Your instructions >> For every line of the material below, check for the string "coordinates" and return the line if it is there.

Records provided >>
--------------------------------

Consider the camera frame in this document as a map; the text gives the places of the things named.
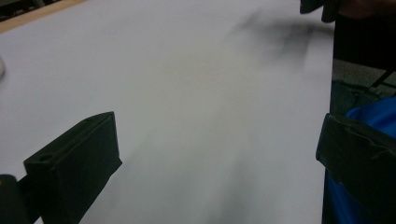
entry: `white surface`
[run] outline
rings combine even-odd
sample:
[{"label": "white surface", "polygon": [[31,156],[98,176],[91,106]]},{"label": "white surface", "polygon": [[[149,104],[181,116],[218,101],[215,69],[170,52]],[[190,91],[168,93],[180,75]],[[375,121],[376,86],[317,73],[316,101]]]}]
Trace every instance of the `white surface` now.
[{"label": "white surface", "polygon": [[299,1],[90,0],[0,35],[0,173],[114,110],[81,223],[320,223],[332,27]]}]

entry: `blue fabric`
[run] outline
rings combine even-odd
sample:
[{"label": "blue fabric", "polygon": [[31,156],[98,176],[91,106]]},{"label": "blue fabric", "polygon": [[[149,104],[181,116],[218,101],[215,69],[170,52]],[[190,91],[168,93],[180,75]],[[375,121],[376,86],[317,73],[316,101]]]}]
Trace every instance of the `blue fabric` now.
[{"label": "blue fabric", "polygon": [[[396,138],[396,97],[378,101],[372,105],[357,107],[346,117],[360,120]],[[338,224],[373,224],[365,217],[364,208],[326,172],[326,187],[331,195],[332,210]]]}]

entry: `table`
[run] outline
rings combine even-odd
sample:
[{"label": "table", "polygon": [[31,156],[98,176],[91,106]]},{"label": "table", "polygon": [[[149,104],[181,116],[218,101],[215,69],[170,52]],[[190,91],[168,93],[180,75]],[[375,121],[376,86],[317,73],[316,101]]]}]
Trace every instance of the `table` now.
[{"label": "table", "polygon": [[299,1],[90,0],[0,35],[0,170],[115,111],[81,223],[320,223],[331,25]]}]

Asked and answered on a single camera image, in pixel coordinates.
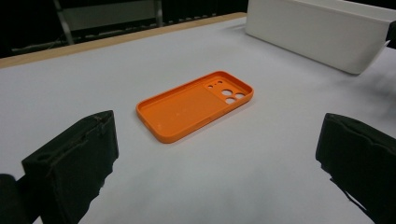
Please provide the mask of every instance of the orange phone case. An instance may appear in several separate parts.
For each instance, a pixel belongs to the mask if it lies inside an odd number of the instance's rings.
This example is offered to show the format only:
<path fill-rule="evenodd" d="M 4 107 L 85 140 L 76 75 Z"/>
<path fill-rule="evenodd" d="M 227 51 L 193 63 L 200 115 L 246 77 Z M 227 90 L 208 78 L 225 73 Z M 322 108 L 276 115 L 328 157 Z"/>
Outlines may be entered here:
<path fill-rule="evenodd" d="M 248 84 L 218 71 L 140 102 L 136 113 L 160 142 L 173 143 L 252 97 Z"/>

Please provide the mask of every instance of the dark background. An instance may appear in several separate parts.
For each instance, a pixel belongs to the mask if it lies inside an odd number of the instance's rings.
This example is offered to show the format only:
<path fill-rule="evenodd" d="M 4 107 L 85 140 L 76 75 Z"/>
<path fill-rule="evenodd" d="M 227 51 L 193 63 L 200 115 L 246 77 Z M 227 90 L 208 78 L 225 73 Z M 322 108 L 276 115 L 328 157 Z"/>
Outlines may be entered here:
<path fill-rule="evenodd" d="M 60 0 L 60 3 L 63 8 L 67 8 L 127 1 L 135 0 Z M 395 4 L 389 0 L 353 0 L 353 2 L 396 9 Z M 247 12 L 247 10 L 248 0 L 163 0 L 163 21 L 177 23 L 186 18 Z M 52 0 L 1 1 L 0 22 L 0 57 L 15 55 L 13 49 L 22 49 L 55 40 L 61 40 L 61 43 L 66 45 L 64 32 Z M 135 23 L 134 26 L 148 25 L 150 22 L 152 21 L 141 21 L 141 24 Z"/>

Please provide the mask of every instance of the white plastic bin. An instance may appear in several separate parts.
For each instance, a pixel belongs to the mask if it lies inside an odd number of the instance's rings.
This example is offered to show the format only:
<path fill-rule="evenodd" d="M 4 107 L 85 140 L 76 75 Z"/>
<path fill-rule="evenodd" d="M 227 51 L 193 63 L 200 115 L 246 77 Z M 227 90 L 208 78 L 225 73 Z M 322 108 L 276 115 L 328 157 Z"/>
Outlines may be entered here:
<path fill-rule="evenodd" d="M 389 27 L 395 21 L 396 10 L 346 1 L 250 0 L 246 32 L 360 74 L 388 44 L 387 37 L 394 38 Z"/>

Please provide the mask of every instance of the white table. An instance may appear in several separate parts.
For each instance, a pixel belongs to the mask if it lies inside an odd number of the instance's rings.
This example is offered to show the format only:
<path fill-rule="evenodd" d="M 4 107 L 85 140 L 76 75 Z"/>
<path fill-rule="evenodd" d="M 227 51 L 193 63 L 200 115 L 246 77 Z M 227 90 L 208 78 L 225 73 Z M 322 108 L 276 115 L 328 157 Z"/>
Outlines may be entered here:
<path fill-rule="evenodd" d="M 90 114 L 114 110 L 120 157 L 80 223 L 372 223 L 315 160 L 331 112 L 396 137 L 396 50 L 351 76 L 245 34 L 246 19 L 0 70 L 0 172 Z M 174 144 L 136 104 L 216 70 L 253 99 Z"/>

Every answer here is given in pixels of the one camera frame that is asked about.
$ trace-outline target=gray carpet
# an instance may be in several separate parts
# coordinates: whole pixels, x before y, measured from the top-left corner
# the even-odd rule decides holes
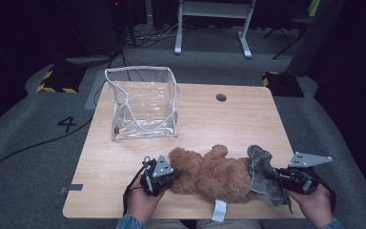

--------------------------------

Written response >>
Asked and answered on a single camera image, in pixel coordinates.
# coordinates: whole pixels, x before y, measured from the top-left corner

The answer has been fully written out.